Material provided START
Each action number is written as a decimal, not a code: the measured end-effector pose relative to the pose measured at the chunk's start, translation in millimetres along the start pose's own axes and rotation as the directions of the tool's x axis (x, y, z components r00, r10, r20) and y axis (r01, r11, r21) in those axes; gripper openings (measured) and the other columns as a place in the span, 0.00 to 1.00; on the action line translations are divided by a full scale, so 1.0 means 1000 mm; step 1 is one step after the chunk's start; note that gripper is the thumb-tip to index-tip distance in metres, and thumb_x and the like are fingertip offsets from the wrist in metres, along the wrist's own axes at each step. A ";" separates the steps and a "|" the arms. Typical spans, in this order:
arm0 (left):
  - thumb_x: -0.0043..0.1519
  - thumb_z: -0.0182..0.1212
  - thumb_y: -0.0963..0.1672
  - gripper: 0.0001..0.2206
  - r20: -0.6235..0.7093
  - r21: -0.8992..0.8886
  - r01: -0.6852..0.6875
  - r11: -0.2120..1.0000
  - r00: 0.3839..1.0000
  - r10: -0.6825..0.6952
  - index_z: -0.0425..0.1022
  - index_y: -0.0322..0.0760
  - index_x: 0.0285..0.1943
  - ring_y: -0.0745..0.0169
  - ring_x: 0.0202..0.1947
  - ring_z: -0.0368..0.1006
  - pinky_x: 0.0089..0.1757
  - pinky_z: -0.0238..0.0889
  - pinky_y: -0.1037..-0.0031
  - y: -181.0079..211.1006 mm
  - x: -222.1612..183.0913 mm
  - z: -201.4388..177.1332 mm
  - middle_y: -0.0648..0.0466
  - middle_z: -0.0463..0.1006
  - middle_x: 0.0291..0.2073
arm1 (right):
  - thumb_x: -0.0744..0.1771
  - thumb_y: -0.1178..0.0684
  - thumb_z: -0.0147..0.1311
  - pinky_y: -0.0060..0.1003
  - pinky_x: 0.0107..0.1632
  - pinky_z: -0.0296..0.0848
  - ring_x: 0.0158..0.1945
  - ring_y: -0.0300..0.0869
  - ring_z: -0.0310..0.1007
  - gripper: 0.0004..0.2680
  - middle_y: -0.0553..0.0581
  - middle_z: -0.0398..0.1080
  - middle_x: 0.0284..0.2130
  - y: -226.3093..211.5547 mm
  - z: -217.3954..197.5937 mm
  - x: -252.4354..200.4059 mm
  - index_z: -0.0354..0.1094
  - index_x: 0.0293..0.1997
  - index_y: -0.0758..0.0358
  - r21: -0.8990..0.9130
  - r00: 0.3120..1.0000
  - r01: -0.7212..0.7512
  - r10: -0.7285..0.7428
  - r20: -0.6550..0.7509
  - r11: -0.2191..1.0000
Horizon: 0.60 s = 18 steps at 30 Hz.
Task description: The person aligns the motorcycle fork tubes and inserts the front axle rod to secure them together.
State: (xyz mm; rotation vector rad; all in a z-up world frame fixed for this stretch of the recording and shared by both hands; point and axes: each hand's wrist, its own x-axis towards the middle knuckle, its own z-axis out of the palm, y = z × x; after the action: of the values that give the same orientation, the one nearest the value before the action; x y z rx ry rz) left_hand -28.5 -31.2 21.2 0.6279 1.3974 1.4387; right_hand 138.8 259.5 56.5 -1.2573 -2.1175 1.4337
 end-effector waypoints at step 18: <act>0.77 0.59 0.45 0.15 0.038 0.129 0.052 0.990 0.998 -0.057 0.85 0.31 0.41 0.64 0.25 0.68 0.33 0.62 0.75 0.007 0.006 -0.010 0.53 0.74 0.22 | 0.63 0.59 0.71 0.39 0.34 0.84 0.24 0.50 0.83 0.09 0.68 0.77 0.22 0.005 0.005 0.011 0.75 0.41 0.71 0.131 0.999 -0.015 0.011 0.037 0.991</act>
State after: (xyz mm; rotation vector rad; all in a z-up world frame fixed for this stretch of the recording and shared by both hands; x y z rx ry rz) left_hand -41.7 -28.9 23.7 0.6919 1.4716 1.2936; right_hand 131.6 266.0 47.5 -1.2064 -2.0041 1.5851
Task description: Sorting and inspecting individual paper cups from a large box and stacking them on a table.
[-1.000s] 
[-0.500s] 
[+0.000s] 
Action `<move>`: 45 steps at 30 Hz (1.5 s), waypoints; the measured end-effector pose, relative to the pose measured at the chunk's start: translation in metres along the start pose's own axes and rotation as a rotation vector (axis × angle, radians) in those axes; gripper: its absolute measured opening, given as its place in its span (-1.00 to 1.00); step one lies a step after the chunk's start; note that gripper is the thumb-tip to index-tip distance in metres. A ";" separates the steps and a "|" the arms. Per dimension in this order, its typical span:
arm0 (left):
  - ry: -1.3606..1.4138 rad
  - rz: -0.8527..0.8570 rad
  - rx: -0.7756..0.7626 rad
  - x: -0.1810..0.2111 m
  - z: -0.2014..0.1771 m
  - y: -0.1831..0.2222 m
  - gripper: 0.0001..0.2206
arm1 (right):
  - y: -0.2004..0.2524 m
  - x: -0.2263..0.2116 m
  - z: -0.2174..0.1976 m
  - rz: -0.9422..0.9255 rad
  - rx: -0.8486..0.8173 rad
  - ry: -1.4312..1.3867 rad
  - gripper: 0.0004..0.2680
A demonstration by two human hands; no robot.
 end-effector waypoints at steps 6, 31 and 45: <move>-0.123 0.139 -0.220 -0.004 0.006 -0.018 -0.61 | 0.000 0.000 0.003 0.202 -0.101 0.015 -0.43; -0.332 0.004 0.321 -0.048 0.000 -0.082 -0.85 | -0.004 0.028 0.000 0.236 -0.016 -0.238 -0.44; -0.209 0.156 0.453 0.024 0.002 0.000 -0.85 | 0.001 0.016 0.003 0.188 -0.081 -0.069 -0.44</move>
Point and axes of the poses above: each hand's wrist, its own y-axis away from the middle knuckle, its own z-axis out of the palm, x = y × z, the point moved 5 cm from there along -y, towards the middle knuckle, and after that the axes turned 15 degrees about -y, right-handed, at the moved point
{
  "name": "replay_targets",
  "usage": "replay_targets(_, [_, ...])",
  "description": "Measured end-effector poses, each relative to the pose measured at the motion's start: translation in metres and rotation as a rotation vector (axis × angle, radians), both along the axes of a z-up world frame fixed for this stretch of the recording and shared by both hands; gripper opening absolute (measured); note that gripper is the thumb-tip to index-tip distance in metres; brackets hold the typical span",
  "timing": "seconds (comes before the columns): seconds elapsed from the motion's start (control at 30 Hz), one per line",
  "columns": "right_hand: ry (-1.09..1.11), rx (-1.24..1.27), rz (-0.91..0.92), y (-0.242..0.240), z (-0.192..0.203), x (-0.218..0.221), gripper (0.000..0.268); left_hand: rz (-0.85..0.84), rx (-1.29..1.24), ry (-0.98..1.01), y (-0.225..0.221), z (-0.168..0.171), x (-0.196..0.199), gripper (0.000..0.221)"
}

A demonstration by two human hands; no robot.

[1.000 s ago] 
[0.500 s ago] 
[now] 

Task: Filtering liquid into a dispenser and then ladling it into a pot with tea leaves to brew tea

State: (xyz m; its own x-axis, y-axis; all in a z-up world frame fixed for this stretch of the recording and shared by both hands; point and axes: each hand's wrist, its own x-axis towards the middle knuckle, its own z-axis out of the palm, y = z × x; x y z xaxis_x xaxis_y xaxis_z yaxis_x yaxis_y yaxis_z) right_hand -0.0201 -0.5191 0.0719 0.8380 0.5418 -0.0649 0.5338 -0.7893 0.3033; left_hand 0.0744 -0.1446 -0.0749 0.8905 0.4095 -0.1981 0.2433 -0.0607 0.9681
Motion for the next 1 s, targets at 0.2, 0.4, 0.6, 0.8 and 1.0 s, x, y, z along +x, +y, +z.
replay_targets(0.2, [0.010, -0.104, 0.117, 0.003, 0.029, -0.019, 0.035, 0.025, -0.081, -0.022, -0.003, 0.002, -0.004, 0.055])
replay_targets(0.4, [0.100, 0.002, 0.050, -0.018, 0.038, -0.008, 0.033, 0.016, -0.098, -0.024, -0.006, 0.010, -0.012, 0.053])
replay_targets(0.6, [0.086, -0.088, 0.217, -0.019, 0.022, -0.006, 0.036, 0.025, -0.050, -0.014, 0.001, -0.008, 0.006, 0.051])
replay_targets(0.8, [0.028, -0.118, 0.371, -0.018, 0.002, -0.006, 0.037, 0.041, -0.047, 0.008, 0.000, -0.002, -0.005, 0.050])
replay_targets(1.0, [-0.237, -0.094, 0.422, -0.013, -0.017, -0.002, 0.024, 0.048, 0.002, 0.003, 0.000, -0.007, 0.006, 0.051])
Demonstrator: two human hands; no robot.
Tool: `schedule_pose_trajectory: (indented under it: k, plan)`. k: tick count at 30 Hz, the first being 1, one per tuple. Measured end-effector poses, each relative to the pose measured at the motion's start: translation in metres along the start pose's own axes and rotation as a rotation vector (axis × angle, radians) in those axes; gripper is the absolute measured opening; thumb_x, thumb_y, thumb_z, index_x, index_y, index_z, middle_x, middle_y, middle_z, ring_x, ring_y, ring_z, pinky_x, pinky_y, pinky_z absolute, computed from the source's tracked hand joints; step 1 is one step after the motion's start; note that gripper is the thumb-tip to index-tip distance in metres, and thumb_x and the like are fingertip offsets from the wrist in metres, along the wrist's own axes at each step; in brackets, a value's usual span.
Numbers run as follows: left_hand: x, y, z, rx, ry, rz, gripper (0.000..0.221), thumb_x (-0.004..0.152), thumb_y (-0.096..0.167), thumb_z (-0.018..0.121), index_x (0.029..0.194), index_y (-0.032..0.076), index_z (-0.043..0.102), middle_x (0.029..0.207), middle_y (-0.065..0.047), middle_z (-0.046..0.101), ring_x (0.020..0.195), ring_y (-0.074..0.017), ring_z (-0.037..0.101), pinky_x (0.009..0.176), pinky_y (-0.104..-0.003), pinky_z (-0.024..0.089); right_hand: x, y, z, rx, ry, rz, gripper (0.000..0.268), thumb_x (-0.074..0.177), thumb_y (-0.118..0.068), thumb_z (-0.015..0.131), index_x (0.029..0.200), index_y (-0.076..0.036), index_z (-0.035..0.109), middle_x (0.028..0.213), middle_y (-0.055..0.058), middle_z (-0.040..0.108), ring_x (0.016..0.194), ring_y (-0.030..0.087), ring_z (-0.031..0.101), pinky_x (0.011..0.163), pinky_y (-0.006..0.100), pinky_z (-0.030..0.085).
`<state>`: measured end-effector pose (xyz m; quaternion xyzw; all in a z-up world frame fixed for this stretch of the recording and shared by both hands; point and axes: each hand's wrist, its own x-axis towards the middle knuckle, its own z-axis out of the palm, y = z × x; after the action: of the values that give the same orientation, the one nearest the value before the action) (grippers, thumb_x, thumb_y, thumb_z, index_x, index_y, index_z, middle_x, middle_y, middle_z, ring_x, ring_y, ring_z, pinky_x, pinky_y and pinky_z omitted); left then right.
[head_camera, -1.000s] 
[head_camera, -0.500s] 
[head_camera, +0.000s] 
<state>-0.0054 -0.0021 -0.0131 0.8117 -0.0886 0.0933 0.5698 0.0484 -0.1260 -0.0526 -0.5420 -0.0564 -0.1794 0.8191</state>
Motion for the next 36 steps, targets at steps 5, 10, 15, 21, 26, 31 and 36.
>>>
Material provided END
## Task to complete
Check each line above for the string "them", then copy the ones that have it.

## Task answer
Task description: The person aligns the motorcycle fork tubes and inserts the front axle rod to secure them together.
Task description: Sorting and inspecting individual paper cups from a large box and stacking them on a table.

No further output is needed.